Sandusky, once considered Hall of Fame coach Joe Paterno’s heir apparent, was convicted Friday of 45 counts for sexually abusing 10 boys over 15 years.

Karl Rominger, who helped defend the 68-year-old retired defensive coach, visited him at the Centre County jail.

“He’s defiant and wants the truth to be told. He wants people to know that he’s not guilty,” Mr. Rominger said.

NEW JERSEY

Plane tows swastika, startles beachgoers

LONG BEACH — A group that claimed responsibility for flying a small plane towing a swastika banner over New Jersey’s shore and New York City over the weekend said the display was not meant as an endorsement of anti-Semitism, but as an attempt to resurrect the symbol’s more benign roots.

The sight startled beachgoers on Saturday afternoon and set Twitter abuzz. A group called the International Raelian Movement, which believes humans were created by extraterrestrials, says it was responsible.

The movement said on its website that the flyover was part of its third annual Swastika Rehabilitation Day. In a statement posted Sunday, the group reiterated its belief that the swastika is actually a symbol of peace and beauty that was corrupted by the Nazis in 20th-century Germany.

OKLAHOMA

3 still missing after head-on train crash

GOODWELL — Two freight trains that collided in an Oklahoma wheat field weren’t blowing their horns or flashing their lights as they hurtled toward each other, according to a long-haul trucker who watched helplessly from a highway as the locomotives collided head-on.

Three of the four crew members assigned to the trains were missing Monday, and investigators feared they couldn’t have survived the crash and tremendous fire.
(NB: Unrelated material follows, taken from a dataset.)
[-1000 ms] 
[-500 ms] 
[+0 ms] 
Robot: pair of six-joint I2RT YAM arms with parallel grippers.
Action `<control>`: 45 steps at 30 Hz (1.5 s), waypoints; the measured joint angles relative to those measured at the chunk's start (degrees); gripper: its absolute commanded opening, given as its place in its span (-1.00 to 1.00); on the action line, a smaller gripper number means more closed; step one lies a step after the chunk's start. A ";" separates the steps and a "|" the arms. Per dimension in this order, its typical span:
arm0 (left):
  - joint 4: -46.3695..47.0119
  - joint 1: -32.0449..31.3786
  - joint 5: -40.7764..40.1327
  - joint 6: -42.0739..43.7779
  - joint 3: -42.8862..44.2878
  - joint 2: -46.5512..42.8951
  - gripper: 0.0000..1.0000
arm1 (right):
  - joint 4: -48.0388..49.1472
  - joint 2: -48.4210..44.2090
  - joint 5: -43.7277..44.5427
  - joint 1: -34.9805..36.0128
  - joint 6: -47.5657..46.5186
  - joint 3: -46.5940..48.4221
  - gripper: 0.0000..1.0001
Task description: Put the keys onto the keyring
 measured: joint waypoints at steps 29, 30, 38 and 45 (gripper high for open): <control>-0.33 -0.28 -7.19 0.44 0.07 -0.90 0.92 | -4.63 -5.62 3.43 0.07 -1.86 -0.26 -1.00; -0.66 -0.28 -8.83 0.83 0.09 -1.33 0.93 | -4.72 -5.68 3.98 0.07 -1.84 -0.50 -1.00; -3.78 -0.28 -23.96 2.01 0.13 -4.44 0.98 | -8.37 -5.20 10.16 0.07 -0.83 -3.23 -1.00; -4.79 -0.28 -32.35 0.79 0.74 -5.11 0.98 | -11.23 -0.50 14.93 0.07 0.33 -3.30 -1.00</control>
The accident happened Sunday just after an eastbound Union Pacific train carrying mixed goods from Los Angeles to Chicago passed through the town of Goodwell at a good clip. A mile east of town, it hit a westbound Union Pacific train hauling cars and trucks.

The resulting diesel fireball seemed to merge tons of steel and spewed black smoke that could be seen for miles across the flat, arid landscape. One crew member suffered scrapes and bruises after jumping from the westbound train as it traveled alongside U.S. 54 about eight miles southwest of Guymon.